Ironischer Spiegel der Gesellschaft

Motivationsgründe

Die Frage ist: Was amüsiert den Zuschauer, wenn er sich ein Kabarettprogramm ansieht? Sind es sind die offen ausgesprochenen geheimen Gedanken und die skurrile Sichtweise auf die ganz alltäglich erscheinenden Dinge des Lebens? Ist es das Abbild der wiedergefundenen eigenen Identität, also etwas, was man schon vergessen glaubte? Für jeden Besucher eines Kabaretts sind es ganz individuelle Motivationsgründe, sich das auf der Tagesordnung stehende Programm anzusehen und seine Inspiration aus diesem zu ziehen. Kabarett hat viele Gesichter.

Formen des Kabaretts

Das politische Kabarett zielt auf aktuelle Brandthemen aus regionalem oder internationalem Umfeld. Oft wird es zeitgleich in den Medien diskutiert. Das Kabarett greift dann diese Thematiken auf und kristallisiert die kritischen Kernpunkte glasklar heraus. Der Zuschauer erfährt auf diese Weise, ohne selbst sich gedanklich zu entblößen, was er schon immer von der Sache dachte, sich aber nicht zu sagen wagte. In der DDR hatte Kabarett eine hohe Form der Ironie erreicht, ganz einfach deshalb, weil dort nicht jede Wahrheit erwünscht war. Das Dahintersehen und Dahinterhören erreichte daher schnell einen Kultstatus. Heute ist es im politischen Kabarett eher so, dass es mehr darauf ankommt, wie etwas dem Publikum nahegebracht wird, da es ja die Redefreiheit ohnehin gibt.

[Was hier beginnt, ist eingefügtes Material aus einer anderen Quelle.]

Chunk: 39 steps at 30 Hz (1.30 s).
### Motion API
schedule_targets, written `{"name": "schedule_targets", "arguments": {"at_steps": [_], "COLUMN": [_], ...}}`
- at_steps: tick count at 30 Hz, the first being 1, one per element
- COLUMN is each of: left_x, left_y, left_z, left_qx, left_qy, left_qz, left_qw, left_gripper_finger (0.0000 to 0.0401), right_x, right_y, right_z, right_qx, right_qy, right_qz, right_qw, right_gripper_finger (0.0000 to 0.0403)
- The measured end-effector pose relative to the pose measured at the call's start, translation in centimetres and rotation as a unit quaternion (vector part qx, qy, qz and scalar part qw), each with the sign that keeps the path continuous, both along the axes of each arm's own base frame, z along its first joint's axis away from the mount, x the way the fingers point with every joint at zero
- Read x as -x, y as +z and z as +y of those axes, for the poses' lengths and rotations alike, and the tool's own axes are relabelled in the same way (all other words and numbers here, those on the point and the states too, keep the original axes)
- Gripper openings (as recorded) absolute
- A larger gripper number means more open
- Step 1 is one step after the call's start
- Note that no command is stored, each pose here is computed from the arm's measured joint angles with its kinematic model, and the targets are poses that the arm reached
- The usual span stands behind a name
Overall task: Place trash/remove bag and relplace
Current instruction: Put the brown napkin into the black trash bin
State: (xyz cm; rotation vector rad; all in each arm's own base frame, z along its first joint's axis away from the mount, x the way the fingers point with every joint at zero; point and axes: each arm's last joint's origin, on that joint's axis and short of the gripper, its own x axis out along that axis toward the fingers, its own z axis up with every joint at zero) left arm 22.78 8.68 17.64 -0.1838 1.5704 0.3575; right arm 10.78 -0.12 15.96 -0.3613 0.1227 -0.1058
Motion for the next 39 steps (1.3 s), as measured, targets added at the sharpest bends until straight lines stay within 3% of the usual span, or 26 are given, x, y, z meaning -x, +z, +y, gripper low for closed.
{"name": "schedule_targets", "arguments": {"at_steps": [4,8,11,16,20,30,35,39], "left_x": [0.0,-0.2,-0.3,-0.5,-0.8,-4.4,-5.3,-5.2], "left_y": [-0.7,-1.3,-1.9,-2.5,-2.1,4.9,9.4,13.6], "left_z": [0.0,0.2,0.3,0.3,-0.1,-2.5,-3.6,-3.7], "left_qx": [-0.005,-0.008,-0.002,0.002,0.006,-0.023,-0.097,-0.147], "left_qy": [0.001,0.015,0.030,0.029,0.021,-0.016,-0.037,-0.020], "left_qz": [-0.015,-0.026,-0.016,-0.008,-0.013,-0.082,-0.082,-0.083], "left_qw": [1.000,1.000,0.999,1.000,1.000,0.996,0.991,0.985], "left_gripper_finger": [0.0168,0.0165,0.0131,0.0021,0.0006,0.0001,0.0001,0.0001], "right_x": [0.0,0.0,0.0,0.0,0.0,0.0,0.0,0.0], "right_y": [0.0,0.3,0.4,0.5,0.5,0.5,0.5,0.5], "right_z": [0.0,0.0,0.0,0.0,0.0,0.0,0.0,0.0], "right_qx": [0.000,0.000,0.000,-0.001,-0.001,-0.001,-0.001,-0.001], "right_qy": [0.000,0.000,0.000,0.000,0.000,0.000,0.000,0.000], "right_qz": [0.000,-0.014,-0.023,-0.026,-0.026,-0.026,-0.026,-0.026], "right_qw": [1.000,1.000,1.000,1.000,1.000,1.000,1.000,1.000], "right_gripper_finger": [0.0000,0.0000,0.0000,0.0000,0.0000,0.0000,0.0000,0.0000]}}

Die Formen des Kabarett erstrecken sich jedoch nicht allein auf diese Richtung. Auf die Schippe wird nahezu jede Problematik genommen. Zwischenmenschliches aus dem Eheleben ebenso wie ethnische Unterschiede zwischen Mitbewohnern einer Gemeinschaft. Von ironisch sanft bis bissig und grotesk. Die Bandbreite des Kabarett ist groß. Die Darstellungsvariationen sind vielfältig. Die Zeit ist heran für einen amüsanten oder auch nachdenklich stimmenden Kabarettabend.